| TASK TO COMPLETE |
Only lines that contain the string "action" should be returned from the material below.

○ ○ ○ ○ ○

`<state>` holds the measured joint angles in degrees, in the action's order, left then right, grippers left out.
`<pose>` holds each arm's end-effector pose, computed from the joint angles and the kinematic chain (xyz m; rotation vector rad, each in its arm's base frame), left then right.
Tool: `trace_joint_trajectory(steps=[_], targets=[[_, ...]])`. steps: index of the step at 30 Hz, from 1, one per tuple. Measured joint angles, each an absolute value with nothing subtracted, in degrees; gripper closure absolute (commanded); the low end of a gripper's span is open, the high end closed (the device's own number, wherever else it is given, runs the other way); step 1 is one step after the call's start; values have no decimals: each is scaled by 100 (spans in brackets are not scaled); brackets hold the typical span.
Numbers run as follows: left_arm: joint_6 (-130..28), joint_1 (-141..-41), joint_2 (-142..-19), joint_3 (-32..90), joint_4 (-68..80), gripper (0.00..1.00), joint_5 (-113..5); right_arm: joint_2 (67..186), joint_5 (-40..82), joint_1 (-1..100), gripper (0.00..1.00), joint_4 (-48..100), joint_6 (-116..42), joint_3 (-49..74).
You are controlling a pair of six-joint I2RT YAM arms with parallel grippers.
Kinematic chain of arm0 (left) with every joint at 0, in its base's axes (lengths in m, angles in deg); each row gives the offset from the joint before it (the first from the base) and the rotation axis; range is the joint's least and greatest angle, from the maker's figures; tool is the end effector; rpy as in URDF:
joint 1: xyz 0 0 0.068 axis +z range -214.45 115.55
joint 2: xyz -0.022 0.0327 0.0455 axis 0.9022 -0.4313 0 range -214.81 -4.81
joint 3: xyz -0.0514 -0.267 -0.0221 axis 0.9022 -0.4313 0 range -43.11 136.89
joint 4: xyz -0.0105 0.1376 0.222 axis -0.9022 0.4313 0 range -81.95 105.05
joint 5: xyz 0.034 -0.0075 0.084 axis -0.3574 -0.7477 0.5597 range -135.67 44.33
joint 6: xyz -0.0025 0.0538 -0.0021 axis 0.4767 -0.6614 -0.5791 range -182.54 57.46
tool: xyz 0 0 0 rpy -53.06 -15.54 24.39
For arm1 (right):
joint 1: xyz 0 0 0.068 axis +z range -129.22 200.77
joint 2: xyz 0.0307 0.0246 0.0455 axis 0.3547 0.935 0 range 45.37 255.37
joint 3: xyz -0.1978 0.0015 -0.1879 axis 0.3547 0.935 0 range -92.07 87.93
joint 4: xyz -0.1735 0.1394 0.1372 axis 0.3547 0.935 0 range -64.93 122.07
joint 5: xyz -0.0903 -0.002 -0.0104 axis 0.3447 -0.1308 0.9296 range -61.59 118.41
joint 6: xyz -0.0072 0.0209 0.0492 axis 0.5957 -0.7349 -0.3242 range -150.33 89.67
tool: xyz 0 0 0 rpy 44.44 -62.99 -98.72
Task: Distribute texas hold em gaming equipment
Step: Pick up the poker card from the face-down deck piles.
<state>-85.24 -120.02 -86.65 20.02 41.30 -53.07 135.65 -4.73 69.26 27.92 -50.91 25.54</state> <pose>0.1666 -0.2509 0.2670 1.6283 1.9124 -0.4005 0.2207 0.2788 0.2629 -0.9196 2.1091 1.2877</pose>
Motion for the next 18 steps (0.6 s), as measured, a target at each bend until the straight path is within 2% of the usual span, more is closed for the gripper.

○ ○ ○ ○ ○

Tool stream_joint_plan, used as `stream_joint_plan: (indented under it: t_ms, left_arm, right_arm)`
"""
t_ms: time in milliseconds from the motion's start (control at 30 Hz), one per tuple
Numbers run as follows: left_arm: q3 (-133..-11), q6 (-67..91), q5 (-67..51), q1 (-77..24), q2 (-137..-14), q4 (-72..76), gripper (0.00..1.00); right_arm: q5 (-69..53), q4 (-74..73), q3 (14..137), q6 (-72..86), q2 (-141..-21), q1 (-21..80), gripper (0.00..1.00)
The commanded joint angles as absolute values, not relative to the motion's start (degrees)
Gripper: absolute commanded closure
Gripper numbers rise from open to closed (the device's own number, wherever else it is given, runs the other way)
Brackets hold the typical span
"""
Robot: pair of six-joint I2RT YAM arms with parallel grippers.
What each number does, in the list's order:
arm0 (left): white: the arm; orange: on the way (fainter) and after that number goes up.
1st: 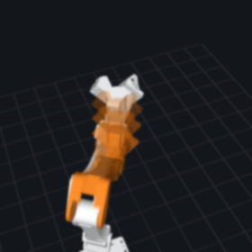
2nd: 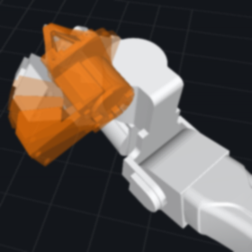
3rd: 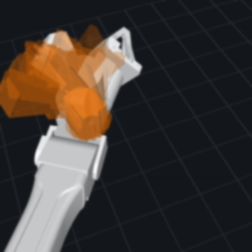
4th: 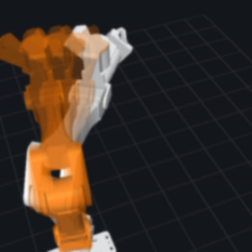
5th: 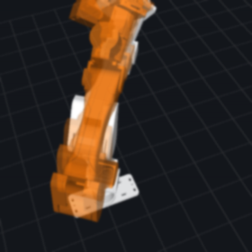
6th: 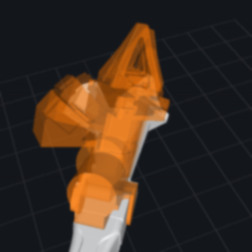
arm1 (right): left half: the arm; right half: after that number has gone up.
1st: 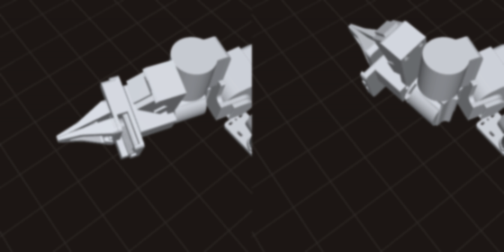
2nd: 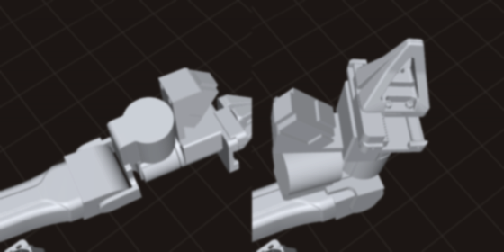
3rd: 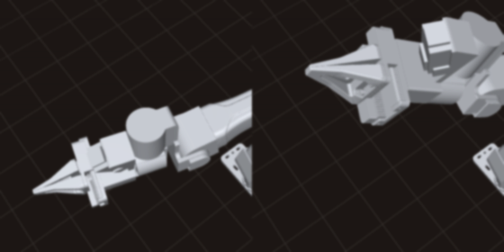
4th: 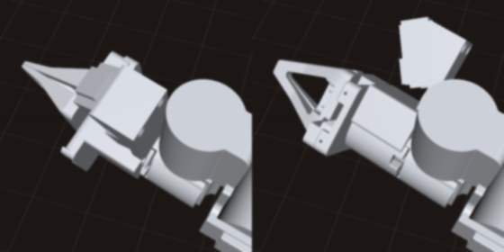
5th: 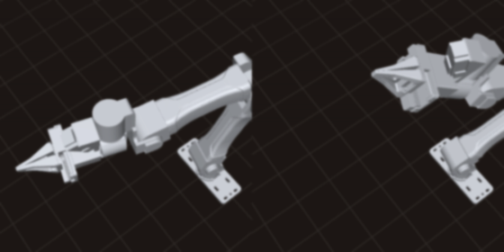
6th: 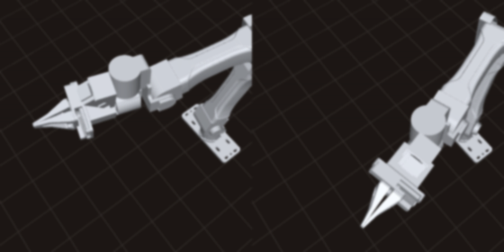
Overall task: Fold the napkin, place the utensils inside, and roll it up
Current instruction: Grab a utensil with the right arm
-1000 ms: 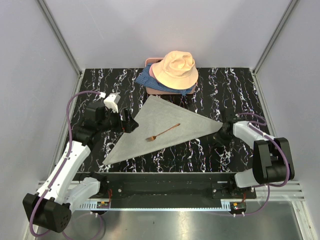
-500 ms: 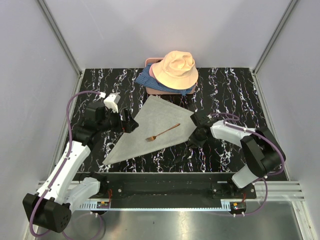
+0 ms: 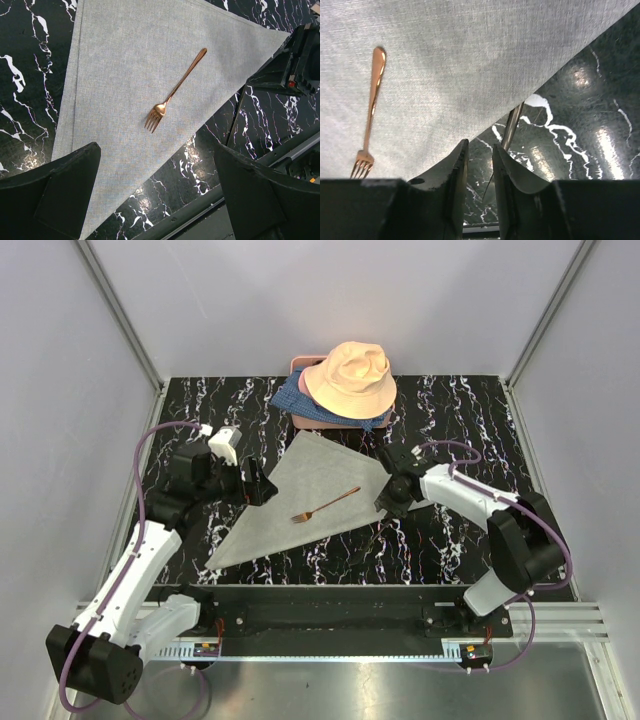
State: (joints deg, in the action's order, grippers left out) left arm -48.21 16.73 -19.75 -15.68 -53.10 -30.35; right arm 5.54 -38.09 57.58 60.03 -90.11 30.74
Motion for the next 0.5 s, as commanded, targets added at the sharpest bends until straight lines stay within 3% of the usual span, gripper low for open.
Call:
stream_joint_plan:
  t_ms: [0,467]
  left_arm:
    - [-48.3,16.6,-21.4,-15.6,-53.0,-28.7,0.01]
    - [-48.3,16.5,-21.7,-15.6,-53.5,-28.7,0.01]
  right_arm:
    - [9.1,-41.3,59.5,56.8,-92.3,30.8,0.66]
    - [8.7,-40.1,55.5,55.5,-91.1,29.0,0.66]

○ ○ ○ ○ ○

| TASK RESULT |
`<state>` holds the measured joint angles in degrees, in the action's order, left then right, grippers left out.
State: (joints deg, in the action's order, grippers left out) left arm -48.21 16.73 -19.75 -15.68 -53.10 -30.35; right arm 5.54 -38.09 57.58 60.03 -90.11 30.74

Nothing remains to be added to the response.